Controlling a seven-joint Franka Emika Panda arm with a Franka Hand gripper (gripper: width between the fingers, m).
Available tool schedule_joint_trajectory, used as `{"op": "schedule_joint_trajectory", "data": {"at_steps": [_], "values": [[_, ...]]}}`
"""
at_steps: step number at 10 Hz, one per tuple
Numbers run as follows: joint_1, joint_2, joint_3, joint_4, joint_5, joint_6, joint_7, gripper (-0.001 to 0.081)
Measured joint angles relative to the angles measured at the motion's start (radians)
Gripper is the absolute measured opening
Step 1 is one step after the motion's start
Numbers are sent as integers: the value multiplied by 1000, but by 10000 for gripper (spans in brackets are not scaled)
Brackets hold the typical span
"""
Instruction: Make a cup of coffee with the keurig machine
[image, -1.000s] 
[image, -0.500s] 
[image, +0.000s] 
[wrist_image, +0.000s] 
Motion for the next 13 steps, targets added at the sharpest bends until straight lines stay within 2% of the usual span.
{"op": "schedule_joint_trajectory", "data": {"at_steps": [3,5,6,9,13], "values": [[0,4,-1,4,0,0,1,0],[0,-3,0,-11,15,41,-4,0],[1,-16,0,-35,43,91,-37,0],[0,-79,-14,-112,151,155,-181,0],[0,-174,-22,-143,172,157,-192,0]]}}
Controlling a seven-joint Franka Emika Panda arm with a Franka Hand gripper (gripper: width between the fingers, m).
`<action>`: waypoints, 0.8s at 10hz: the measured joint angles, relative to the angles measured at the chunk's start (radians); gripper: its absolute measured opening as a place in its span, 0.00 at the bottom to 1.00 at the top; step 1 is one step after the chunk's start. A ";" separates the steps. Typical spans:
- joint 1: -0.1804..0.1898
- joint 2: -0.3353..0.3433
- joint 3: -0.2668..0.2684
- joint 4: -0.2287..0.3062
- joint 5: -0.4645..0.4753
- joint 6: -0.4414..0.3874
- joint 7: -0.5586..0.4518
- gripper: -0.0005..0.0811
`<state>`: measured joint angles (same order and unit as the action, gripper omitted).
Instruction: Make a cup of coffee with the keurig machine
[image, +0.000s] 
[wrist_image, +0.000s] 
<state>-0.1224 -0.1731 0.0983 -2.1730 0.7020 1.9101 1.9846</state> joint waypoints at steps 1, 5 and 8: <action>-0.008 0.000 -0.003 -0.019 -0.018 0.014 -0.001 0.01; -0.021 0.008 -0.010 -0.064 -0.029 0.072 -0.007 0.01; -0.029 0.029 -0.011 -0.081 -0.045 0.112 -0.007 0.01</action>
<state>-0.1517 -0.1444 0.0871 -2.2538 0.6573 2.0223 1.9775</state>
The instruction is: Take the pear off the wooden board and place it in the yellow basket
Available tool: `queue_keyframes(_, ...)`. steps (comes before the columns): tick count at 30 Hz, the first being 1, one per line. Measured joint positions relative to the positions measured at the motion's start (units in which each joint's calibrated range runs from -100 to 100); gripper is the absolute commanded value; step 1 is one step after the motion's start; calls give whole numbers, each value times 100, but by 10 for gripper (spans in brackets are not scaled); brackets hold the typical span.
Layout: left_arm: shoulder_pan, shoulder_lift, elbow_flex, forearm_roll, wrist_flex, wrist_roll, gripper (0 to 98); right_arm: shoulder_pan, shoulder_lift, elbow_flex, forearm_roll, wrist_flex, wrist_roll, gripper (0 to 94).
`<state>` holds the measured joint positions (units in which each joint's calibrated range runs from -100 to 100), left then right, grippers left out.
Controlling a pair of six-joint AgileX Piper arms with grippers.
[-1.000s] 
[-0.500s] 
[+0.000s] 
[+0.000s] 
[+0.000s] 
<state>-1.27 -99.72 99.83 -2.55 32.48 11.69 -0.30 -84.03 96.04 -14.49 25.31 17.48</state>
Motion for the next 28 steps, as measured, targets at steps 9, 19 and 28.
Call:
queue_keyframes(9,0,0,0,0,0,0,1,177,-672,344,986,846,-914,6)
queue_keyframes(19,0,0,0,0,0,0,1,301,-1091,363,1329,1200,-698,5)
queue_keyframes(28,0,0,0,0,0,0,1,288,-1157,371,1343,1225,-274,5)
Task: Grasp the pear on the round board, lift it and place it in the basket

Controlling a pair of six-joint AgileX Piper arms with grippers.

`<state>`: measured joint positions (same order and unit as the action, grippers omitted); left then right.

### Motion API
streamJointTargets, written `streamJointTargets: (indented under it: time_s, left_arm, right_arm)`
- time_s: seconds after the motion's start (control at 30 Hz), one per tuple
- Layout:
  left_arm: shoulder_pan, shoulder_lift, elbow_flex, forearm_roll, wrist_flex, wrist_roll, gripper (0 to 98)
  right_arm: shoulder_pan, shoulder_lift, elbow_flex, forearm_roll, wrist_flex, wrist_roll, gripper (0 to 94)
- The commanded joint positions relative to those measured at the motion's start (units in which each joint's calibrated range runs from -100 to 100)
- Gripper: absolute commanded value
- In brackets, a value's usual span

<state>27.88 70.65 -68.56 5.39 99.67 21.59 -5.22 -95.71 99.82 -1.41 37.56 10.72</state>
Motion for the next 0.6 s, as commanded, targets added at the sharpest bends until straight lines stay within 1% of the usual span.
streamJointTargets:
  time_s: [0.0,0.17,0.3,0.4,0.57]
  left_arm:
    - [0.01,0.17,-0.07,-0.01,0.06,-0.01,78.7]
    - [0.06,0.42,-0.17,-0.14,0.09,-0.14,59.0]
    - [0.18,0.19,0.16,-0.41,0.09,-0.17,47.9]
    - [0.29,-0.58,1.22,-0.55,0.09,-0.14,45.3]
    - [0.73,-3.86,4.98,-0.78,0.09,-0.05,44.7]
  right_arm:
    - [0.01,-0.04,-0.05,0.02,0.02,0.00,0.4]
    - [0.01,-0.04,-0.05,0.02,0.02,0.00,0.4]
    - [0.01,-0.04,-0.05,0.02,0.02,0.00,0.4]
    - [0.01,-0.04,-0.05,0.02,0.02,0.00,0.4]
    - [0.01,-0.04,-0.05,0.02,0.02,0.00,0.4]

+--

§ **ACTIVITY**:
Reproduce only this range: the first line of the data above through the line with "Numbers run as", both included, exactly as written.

§ **REPLY**:
Controlling a seven-joint Franka Emika Panda arm with a Franka Hand gripper (gripper: width between the fingers, m).
Available tool schedule_joint_trajectory, used as `{"op": "schedule_joint_trajectory", "data": {"at_steps": [_], "values": [[_, ...]]}}`
"""
at_steps: step number at 10 Hz, one per tuple
Numbers run as follows: joint_1, joint_2, joint_3, joint_4, joint_5, joint_6, joint_7, gripper (-0.001 to 0.081)

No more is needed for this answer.